# Extracting Numbers from Strings in R

code
rtip
operations
strings
Author

Steven P. Sanderson II, MPH

Published

June 11, 2024

# Introduction

Hello! Today, we’ll jump into something I think is a pretty neat task in data processing: extracting numbers from strings. We’ll explore three different methods using base R, the `stringr` package, and the `stringi` package. Each method has its own strengths, so let’s get started!

# Examples

## Extracting Numbers with Base R

Base R provides powerful tools to manipulate strings, and you can use regular expressions to extract numbers. Here’s a simple example:

``````# Sample string
text <- "The price is 45 dollars and 50 cents."

# Extract numbers using regular expressions
numbers <- gregexpr("[0-9]+", text)
result <- regmatches(text, numbers)

# Convert to numeric
numeric_result <- as.numeric(unlist(result))

print(numeric_result)``````
``[1] 45 50``

Explanation:

1. `gregexpr("[0-9]+", text)` finds all sequences of digits in the text.
2. `regmatches(text, numbers)` extracts these sequences from the text.
3. `unlist(result)` flattens the list of matches.
4. `as.numeric()` converts the character strings to numeric values.

## Extracting Numbers with `stringr`

The `stringr` package offers a more user-friendly approach to string manipulation.

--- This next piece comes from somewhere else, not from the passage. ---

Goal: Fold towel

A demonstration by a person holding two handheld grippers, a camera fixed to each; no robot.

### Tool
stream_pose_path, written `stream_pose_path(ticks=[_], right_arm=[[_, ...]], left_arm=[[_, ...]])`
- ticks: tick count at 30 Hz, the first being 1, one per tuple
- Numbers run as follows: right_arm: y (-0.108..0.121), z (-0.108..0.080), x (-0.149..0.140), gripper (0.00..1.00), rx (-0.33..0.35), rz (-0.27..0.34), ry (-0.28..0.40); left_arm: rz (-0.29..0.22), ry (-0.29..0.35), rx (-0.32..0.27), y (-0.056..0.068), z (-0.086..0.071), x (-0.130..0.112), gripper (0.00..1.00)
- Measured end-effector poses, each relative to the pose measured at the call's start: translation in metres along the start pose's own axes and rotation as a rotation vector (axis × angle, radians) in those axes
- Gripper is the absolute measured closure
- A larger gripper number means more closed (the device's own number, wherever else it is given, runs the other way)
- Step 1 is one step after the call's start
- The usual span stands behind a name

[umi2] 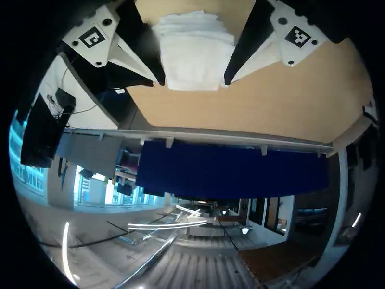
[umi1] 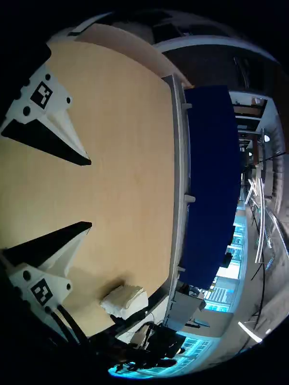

Here’s how you can extract numbers:

``````library(stringr)

# Sample string
text <- "The price is 45 dollars and 50 cents."

# Extract numbers using stringr
numbers <- str_extract_all(text, "\\d+")

# Convert to numeric
numeric_result <- as.numeric(unlist(numbers))

print(numeric_result)``````
``[1] 45 50``

Explanation:

1. `str_extract_all(text, "\\d+")` extracts all sequences of digits from the text. `\\d+` is a regular expression that matches one or more digits.
2. `unlist(numbers)` and `as.numeric()` convert the result to numeric, as explained in the base R method.

## Extracting Numbers with `stringi`

The `stringi` package is another excellent tool for string manipulation, providing robust and efficient functions. Here’s an example:

``````library(stringi)

# Sample string
text <- "The price is 45 dollars and 50 cents."

# Extract numbers using stringi
numbers <- stri_extract_all_regex(text, "\\d+")

# Convert to numeric
numeric_result <- as.numeric(unlist(numbers))

print(numeric_result)``````
``[1] 45 50``

Explanation:

1. `stri_extract_all_regex(text, "\\d+")` extracts all sequences of digits from the text using regular expressions.
2. As before, `unlist(numbers)` and `as.numeric()` are used to convert the result to numeric values.

# Comparison and Conclusion

• Base R is flexible and does not require additional packages, but the syntax can be a bit cumbersome.
• stringr simplifies the process with intuitive functions, making the code easier to read and write.
• stringi offers powerful and efficient string operations, suitable for performance-critical tasks.

# Try It Yourself!

I encourage you to try these methods on your own data. Extracting numbers from strings is a useful skill, especially when working with messy data. Experiment with different strings and see which method you prefer. Happy coding!